◆ **Recorded data**:
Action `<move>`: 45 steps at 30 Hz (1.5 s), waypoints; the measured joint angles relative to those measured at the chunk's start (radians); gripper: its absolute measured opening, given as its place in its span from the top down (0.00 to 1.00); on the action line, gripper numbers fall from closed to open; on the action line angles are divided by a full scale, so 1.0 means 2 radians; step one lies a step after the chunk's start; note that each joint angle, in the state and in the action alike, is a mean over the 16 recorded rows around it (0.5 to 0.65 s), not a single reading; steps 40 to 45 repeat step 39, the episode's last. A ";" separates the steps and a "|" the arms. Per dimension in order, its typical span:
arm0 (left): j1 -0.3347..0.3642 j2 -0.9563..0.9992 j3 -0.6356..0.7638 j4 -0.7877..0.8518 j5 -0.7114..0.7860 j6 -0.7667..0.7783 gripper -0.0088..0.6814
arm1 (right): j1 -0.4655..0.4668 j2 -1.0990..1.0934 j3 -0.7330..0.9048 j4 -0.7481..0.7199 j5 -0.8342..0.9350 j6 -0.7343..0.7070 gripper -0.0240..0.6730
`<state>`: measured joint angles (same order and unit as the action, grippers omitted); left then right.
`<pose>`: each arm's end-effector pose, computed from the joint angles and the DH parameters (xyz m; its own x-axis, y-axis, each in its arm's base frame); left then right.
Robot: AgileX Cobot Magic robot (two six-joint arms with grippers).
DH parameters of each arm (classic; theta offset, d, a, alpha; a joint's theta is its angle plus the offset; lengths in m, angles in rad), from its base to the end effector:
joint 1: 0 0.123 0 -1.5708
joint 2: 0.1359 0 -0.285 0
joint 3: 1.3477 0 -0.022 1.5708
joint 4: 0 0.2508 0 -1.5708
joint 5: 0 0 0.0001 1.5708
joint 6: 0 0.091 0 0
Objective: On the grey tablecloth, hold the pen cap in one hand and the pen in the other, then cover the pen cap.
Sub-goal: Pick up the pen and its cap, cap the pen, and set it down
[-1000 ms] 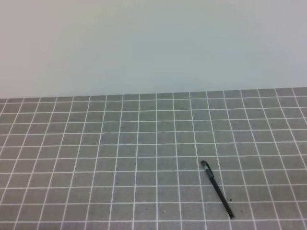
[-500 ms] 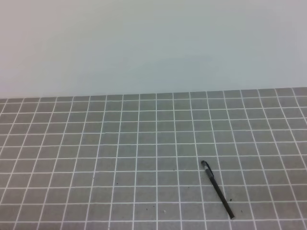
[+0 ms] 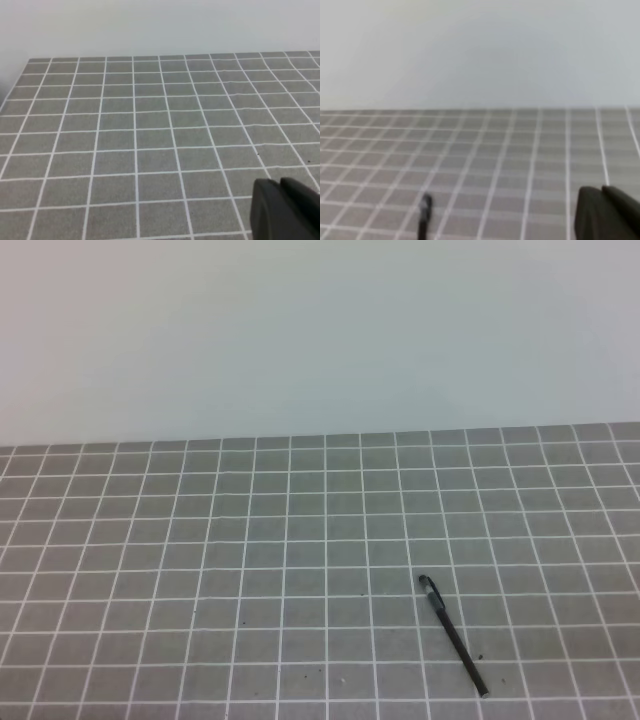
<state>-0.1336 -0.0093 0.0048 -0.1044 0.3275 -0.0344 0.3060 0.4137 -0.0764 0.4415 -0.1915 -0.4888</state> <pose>0.0526 -0.0102 0.1827 -0.2499 -0.1004 -0.9631 0.1334 0.9815 -0.1370 0.0936 0.0219 0.2241 -0.0607 -0.0760 -0.9953 -0.2266 0.9721 -0.0604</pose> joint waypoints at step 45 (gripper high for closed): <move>0.000 0.000 0.000 0.000 -0.001 0.003 0.99 | -0.112 -0.213 0.035 -0.219 0.260 0.252 0.95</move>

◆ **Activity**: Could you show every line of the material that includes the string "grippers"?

◆ **Output of the exercise**:
`<state>`: measured joint angles (same order and unit as the action, grippers omitted); left then right.
Robot: AgileX Cobot Magic robot (two six-joint arms with grippers).

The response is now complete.